:: Action item ::
Report each line of the entries below that includes "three".

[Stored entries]
***
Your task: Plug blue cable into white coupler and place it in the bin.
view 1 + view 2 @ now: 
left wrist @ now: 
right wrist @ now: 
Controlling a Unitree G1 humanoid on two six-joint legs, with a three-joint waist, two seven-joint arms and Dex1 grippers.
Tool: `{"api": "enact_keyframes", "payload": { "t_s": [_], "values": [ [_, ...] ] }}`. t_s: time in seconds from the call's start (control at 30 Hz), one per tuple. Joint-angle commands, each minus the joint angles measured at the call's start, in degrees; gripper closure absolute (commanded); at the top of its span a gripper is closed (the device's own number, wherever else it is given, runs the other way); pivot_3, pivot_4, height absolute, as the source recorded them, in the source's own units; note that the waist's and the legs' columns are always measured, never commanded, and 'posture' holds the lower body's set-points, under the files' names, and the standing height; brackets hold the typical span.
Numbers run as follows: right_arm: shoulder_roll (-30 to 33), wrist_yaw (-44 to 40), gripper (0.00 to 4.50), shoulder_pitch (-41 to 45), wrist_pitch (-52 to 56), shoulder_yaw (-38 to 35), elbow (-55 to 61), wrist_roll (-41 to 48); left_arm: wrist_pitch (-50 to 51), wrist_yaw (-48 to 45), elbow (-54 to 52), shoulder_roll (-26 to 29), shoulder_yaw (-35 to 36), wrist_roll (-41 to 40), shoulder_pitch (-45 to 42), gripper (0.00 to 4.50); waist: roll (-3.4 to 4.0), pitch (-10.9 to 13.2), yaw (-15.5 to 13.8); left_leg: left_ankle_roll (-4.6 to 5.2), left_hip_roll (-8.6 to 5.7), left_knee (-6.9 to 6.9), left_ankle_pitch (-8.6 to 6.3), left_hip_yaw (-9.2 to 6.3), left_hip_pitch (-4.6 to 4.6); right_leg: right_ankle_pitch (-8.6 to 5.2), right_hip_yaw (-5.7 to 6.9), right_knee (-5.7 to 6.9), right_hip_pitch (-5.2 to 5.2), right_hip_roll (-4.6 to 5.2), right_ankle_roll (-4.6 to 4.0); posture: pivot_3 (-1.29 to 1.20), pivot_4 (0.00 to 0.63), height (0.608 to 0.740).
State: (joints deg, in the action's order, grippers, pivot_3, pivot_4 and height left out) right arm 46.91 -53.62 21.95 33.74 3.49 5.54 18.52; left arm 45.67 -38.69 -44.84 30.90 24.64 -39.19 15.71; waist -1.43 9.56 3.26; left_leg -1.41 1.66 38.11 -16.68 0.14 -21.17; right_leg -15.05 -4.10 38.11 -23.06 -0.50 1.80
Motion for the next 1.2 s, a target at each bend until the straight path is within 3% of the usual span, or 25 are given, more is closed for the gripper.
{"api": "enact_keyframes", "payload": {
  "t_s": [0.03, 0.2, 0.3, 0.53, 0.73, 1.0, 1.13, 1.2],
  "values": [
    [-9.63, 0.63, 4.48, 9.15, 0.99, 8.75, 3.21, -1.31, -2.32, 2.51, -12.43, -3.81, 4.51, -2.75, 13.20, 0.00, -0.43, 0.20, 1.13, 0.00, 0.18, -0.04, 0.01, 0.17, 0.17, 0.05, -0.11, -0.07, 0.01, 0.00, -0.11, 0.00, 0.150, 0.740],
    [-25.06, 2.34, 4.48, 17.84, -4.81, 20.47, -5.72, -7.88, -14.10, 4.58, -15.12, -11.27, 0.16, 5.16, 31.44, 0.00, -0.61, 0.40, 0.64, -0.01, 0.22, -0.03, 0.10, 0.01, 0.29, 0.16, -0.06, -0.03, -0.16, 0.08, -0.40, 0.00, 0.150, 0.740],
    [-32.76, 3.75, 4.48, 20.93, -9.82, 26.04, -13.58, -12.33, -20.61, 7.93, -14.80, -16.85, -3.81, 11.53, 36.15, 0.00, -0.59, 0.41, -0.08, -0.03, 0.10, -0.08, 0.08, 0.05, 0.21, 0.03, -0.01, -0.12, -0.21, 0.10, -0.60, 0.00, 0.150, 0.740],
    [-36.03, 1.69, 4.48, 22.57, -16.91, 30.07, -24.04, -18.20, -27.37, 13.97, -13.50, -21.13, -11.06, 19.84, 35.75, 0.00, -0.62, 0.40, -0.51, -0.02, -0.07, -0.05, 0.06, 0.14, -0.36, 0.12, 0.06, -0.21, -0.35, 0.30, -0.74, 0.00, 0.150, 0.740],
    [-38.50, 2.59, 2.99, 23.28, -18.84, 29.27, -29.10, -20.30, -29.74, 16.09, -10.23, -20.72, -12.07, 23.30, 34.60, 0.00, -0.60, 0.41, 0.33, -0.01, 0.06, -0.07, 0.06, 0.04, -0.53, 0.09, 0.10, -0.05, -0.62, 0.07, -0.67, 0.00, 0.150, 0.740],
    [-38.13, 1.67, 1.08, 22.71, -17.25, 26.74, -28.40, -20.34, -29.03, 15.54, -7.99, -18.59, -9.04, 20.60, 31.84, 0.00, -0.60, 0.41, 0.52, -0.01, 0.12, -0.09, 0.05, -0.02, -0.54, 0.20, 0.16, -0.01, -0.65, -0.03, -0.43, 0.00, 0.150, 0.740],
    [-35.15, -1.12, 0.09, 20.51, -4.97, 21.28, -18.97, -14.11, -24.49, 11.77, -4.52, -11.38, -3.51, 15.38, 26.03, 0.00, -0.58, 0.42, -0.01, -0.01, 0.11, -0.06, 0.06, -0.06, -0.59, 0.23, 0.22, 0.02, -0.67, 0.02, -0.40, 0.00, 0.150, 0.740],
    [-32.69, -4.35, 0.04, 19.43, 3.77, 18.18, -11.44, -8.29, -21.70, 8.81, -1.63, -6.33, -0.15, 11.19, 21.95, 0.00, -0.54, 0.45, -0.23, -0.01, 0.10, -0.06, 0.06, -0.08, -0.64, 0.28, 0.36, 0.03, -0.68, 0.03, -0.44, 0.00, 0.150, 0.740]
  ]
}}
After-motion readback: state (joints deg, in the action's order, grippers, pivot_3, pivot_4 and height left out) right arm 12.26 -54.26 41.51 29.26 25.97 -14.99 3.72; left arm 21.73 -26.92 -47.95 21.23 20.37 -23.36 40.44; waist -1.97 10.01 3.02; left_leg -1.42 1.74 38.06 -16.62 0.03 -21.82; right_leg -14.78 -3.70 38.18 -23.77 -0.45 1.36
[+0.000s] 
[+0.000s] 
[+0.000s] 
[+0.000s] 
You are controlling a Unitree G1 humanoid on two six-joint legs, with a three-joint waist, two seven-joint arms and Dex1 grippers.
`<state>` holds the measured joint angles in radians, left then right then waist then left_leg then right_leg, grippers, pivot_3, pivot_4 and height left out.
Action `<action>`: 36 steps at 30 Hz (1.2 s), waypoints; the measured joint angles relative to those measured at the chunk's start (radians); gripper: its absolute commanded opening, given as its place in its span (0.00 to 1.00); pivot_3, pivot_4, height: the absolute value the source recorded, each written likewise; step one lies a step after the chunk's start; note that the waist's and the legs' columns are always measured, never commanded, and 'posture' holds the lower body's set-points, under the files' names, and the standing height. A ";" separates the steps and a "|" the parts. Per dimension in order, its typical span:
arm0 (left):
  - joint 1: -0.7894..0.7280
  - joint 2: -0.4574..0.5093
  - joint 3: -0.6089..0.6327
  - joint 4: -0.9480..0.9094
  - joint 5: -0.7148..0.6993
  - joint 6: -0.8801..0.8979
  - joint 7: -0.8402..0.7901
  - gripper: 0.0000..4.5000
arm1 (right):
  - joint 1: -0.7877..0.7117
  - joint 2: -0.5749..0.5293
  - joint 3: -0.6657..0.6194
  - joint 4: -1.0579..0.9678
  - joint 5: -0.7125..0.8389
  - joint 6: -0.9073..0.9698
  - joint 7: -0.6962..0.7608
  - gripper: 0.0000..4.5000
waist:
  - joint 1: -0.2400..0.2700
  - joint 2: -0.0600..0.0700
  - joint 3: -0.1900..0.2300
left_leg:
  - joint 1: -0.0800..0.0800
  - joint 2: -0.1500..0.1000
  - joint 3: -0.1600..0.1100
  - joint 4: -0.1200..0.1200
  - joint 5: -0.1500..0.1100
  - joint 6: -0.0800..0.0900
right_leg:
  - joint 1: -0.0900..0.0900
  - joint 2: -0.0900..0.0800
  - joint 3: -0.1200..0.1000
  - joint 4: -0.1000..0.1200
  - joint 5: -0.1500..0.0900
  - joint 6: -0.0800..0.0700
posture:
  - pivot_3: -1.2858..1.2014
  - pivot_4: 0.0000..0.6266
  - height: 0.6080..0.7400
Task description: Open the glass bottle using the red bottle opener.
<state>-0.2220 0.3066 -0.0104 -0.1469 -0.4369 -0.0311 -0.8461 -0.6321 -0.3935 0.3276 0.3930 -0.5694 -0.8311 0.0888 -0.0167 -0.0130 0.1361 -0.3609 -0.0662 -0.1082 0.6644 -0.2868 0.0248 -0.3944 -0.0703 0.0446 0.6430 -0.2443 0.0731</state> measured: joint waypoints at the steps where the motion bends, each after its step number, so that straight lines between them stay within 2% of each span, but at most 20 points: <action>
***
:: Exercise result ::
Controlling a Unitree G1 humanoid on two six-joint legs, with a three-joint waist, two seven-joint arms and Dex1 grippers.
You are controlling a Unitree G1 humanoid on two six-joint legs, with a three-joint waist, two seven-joint arms and Dex1 grippers.

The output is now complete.